Referring to Clinton’s lust and mendacity, London remarks that, “if Americans are shockproof, if a president can win support as long as the gross national product rises, political compromises of major proportions are possible.”  What the author is suggesting is that, if a population (which it may be wrong to regard as made up of citizens) can glorify a lying rake as its national leader, it may be ready to give up its liberties entirely.

London may understate the problem.  What distinguished the Clinton years was the prevalence of a repulsive double standard.  In return for Clinton’s support for easily obtained abortions and draconian measures applied by government agencies against suspected sexists in the workplace and in education, this overgrown adolescent was given unlimited opportunities by the media and liberal opinion makers to abuse women.  And he could do so, in his palatial workplace or anywhere else, with legion defenders.  Nothing resembling such tartuferie (what London appropriately calls “sanctimony”) has been seen since Louis XIV enforced Catholic doctrine and public morals while devoting his private life to dissipation.  Unlike Clinton, however, Louis upheld something like family institutions and financed a cornucopia of fine art, architecture, and literature, from which his nation continues to benefit.  The fruit of the Clinton years is the cultural rot, characterized by rap music and academic victimology, whose putrescence London, despite his best efforts, can only begin to depict.

Scattered insights from this far-ranging jeremiad are worth recalling.  Concerning the designation “postmodern,” London asks how anyone could take seriously something “so blatantly self-contradictory.”  “How can a theory be beyond new?  How much beyond can it be, and who determines that condition?”  London is right to ridicule this fluffy term that self-important academics attach, cast into mystifying phraseology, to their recycled leftist sociology.  One cannot go beyond the modern, particularly from the left, whose defining ideology is hypermodernity generating Western self-hatred.  London is also correct that what now marks rap and other pseudoartistic sludge as “art” is its offense, real or perceived, to the bourgeoisie.  And he may be right in observing that the “counterculture composed of the adversaries of every bourgeois belief” has won a victory that can still be reversed.  Although it does not seem likely, the antibourgeois culture that has taken hold in the last generation might be undone by a new adversary elite that has its own “guerrilla strategy for reclamation.”  This new elite, however, is not likely to come from either of the two major political parties—or from the giddy celebrants of the global market.  The saving elite must represent an alternative culture—that is, it must be rooted in specific communities and speak for a traditional way of life.  Otherwise, it will be nothing more than a variation on today’s popular entertainment and multicultural gibberish.

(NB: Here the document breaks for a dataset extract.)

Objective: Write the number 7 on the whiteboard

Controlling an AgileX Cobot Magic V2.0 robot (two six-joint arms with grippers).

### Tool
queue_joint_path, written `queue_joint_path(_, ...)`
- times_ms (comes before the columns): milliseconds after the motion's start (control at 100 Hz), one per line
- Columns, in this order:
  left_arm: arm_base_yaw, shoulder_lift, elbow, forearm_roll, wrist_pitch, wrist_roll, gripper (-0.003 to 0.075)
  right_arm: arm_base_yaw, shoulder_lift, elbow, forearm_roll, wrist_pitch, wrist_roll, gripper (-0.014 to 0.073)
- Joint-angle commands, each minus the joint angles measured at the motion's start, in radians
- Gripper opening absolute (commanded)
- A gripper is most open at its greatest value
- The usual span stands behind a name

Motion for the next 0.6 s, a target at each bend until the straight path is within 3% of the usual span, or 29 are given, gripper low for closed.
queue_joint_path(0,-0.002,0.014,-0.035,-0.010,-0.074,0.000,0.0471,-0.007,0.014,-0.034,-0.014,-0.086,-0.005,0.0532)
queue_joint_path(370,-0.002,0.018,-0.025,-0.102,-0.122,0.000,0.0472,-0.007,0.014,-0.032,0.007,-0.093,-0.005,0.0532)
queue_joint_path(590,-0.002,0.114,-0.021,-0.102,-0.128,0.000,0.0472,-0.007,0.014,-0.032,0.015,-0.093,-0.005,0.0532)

The process London describes as cultural, moral, and educational decay began well before the 90’s, and it might be objected, therefore, that it is inaccurate to lay all of these troubles at the doorstep of the Clinton era, particularly since some social problems, such as teenage pregnancy and urban violence, were, in fact, alleviated during that decade.  London, who makes it clear that he is talking about a cultural trend extending over many years, would not deny this.  The partial slowing of social breakdown, however, also has a demographic aspect: There are now fewer American teenagers, including those belonging to the underclass, than there were in the 80’s.  More significantly, the disintegration of the traditional family, the gutting of educational standards, the politics of victimology, and the war against traditional social virtues all continue to unfold.  In this sense, the “decade of denial” marches on.

On a more pleasant note, I am happy to discover that Professor London, like me, grew up rooting for the Brooklyn Dodgers and loathing the New York Yankees.  Like him, I admired Joe DiMaggio as a worthy competitor, albeit one who retired before I became a full-fledged baseball fan.  Although I, too, adored Jackie Robinson, it was not for his achievement in breaking the race barrier with tact and restraint but for winning games for the team that my highly partisan relatives brought me to Ebbetts Field to watch.  If Robinson had broken the color line while playing for the Yankees, I would not have liked him any better than I did, say, Mickey Mantle.

 

[Decade of Denial: A Snapshot of America in the 1990s, by Herbert London (Lanham: Lexington Books) 181 pp., $24.95]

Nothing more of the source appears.